(Working data)

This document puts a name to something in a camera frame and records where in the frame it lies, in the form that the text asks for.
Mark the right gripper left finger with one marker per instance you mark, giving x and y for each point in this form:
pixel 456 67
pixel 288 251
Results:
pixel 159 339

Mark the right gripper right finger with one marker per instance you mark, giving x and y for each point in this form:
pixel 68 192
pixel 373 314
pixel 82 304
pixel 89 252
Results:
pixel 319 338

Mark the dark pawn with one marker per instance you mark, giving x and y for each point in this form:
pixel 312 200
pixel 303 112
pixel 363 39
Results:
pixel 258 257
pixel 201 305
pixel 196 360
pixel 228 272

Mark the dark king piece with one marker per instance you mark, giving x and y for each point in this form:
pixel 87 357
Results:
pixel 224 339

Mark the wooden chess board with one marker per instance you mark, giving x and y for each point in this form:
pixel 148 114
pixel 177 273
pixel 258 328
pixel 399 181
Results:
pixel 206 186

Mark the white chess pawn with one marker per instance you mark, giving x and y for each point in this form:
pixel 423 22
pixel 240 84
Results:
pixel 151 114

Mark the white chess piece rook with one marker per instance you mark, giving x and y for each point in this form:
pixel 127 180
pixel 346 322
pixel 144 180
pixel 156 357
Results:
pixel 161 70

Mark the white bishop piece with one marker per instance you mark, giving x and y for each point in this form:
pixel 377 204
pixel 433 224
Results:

(End Working data)

> Problem details: The full listing above should be reproduced exactly.

> Final answer:
This document puts a name to something in a camera frame and records where in the frame it lies, in the form that the text asks for.
Mark the right gripper left finger with one marker per instance you mark, giving x and y for each point in this form:
pixel 456 67
pixel 288 251
Results:
pixel 159 339

Mark the right gripper right finger with one marker per instance you mark, giving x and y for each point in this form:
pixel 68 192
pixel 373 314
pixel 82 304
pixel 89 252
Results:
pixel 319 338

Mark the dark pawn with one marker per instance you mark, giving x and y for each point in this form:
pixel 312 200
pixel 303 112
pixel 363 39
Results:
pixel 258 257
pixel 201 305
pixel 196 360
pixel 228 272

Mark the dark king piece with one marker per instance you mark, giving x and y for each point in this form:
pixel 87 357
Results:
pixel 224 339

Mark the wooden chess board with one marker per instance you mark, giving x and y for each point in this form:
pixel 148 114
pixel 177 273
pixel 258 328
pixel 399 181
Results:
pixel 206 186

Mark the white chess pawn with one marker per instance you mark, giving x and y for each point in this form:
pixel 423 22
pixel 240 84
Results:
pixel 151 114

Mark the white chess piece rook with one marker per instance you mark, giving x and y for each point in this form:
pixel 127 180
pixel 346 322
pixel 144 180
pixel 156 357
Results:
pixel 161 70

Mark the white bishop piece with one marker per instance you mark, giving x and y for each point in this form:
pixel 377 204
pixel 433 224
Results:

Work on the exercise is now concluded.